[Problem to solve]: Copy each line of the material below that includes the string "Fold".

[Provided records]:
* * * * * * * * *
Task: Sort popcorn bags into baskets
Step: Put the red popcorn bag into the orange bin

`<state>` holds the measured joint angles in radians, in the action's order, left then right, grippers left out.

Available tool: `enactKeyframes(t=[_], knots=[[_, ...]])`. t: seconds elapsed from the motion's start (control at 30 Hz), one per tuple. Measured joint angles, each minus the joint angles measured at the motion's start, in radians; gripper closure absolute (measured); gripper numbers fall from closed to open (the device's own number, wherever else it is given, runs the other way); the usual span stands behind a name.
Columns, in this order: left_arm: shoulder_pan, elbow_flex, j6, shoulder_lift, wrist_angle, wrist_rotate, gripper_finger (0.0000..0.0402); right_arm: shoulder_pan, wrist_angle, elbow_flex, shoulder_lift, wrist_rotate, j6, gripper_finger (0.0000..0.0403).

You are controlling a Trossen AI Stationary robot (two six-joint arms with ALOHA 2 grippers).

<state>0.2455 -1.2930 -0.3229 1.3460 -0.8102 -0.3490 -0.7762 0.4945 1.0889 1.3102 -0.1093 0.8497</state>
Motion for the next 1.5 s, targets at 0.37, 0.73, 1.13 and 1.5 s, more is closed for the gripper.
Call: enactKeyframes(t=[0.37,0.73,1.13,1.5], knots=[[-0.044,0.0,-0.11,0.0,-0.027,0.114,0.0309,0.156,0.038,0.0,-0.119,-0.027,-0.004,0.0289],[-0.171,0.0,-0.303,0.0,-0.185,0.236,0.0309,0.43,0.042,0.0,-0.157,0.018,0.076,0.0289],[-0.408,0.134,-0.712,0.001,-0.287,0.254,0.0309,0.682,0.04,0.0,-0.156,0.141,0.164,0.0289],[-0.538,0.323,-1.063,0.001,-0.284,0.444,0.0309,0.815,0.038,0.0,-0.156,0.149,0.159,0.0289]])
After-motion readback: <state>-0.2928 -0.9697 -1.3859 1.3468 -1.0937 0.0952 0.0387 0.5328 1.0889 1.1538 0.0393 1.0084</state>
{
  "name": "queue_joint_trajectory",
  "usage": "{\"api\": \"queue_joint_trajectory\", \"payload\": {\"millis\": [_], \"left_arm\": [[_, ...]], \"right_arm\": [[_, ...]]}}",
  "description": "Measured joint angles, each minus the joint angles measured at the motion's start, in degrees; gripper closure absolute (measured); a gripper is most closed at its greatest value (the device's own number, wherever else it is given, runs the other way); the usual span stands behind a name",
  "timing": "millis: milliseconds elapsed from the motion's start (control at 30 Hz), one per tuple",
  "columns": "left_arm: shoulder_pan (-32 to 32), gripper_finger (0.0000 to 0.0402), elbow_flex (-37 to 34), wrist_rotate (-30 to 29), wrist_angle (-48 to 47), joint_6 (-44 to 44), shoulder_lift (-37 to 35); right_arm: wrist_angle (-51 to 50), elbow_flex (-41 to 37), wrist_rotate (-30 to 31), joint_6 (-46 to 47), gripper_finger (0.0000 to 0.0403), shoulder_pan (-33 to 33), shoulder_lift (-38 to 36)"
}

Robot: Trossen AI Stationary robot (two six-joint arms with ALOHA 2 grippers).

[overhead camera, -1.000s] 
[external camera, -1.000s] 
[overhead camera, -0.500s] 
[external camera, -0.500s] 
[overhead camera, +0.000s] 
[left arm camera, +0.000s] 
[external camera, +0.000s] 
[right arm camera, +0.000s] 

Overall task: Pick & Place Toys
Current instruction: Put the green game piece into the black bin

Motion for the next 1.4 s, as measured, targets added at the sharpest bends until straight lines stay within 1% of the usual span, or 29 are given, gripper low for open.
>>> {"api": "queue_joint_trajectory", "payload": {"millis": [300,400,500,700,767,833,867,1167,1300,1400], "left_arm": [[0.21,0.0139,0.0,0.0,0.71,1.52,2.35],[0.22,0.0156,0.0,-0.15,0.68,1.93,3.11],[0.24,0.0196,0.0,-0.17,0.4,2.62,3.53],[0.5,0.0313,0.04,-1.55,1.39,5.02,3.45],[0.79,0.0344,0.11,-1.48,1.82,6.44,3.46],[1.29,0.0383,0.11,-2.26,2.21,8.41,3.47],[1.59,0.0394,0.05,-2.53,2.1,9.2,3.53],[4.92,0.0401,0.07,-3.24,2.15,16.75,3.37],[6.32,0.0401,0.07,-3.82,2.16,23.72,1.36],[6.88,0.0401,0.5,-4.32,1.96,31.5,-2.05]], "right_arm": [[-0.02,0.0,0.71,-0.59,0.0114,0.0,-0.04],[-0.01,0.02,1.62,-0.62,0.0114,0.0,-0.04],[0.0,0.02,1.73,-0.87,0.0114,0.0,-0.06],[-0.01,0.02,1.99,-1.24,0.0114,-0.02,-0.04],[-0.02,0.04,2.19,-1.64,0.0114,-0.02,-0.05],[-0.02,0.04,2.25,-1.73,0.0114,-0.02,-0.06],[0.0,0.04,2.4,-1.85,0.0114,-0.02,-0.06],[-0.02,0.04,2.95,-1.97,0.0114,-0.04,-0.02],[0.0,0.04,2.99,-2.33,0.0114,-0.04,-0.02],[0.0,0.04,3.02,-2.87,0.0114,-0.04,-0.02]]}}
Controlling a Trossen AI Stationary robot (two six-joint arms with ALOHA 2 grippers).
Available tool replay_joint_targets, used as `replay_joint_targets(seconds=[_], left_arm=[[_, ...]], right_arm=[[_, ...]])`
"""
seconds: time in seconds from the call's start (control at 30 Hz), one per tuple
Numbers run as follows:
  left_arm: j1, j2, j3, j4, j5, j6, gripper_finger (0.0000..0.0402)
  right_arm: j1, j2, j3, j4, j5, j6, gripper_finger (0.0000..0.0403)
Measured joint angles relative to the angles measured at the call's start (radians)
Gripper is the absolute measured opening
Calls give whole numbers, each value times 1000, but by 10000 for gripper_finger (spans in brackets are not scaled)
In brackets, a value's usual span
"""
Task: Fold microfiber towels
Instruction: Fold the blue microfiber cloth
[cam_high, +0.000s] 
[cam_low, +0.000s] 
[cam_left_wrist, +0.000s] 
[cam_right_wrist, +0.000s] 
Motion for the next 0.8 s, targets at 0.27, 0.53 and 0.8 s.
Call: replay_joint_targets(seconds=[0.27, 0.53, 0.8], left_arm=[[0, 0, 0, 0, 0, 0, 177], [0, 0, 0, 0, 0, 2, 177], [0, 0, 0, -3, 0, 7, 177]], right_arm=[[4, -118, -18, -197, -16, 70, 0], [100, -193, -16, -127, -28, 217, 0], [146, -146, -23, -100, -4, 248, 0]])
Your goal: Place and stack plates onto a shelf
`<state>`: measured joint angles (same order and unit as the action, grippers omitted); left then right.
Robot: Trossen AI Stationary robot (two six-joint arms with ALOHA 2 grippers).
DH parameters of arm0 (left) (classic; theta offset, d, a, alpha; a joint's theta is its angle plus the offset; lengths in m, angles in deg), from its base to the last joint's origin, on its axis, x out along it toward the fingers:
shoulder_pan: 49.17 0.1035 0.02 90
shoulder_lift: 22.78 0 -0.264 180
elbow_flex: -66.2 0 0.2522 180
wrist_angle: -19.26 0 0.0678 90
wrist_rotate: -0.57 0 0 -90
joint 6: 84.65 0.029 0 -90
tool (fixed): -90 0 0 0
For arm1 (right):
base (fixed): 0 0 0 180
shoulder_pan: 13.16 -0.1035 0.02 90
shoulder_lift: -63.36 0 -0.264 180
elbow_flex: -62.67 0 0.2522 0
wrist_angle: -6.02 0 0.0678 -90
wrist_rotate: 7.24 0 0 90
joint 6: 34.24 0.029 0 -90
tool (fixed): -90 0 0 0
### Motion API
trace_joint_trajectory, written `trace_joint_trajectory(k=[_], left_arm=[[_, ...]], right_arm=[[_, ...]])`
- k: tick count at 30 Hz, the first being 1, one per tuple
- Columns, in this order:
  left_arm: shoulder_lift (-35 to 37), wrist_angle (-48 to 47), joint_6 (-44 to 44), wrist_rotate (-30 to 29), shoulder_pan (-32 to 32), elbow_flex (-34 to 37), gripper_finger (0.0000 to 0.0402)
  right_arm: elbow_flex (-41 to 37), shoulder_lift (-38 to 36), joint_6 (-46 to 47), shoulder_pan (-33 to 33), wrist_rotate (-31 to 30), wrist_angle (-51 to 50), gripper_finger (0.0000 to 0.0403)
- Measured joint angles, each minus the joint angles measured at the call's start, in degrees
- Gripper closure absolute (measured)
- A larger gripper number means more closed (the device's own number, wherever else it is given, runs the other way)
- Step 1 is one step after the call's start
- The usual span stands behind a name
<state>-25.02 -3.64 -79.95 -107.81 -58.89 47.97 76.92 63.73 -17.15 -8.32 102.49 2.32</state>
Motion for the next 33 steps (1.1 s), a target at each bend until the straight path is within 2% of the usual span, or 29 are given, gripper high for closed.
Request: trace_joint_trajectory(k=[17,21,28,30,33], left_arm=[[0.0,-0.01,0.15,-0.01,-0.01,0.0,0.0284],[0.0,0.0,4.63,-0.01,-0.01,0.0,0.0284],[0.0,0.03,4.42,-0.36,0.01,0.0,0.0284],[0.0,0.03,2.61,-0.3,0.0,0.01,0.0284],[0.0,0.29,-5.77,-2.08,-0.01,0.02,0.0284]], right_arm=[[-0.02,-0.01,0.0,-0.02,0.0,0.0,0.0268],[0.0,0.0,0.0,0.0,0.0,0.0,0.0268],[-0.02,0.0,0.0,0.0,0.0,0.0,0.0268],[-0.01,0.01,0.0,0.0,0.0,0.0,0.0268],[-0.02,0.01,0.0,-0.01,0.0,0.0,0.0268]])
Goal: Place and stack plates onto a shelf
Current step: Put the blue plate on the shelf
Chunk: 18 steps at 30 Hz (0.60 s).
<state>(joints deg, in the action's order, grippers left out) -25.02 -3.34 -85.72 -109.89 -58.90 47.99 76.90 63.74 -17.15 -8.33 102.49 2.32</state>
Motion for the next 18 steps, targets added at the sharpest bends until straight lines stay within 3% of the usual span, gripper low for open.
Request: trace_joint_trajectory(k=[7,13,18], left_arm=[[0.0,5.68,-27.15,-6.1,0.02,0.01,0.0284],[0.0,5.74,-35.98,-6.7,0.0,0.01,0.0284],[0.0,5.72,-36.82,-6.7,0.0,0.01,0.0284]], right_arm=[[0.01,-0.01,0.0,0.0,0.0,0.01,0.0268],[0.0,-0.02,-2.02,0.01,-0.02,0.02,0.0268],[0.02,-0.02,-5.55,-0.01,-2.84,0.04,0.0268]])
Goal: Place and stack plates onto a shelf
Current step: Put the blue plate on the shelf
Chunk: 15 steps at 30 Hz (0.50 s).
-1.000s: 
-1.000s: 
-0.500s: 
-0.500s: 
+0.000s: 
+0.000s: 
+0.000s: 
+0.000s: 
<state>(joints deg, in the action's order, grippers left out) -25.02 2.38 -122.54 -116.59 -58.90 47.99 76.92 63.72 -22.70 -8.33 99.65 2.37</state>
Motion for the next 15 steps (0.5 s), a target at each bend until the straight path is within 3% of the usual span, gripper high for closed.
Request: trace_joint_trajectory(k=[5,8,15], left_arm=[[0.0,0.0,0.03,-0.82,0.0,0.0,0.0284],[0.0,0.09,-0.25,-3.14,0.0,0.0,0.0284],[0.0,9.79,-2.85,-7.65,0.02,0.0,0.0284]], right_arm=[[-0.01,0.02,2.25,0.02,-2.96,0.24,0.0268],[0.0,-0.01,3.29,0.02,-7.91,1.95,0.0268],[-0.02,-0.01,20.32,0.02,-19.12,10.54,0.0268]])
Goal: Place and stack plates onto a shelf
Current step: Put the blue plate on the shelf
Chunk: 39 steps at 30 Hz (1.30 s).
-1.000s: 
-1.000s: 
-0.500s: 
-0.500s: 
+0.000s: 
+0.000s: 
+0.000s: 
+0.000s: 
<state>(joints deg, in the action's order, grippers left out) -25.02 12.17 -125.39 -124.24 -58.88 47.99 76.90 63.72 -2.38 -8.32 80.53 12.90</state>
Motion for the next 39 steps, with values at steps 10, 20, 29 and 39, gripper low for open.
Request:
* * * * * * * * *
[Output below]:
Task: Fold microfiber towels
Instruction: Fold the blue microfiber cloth

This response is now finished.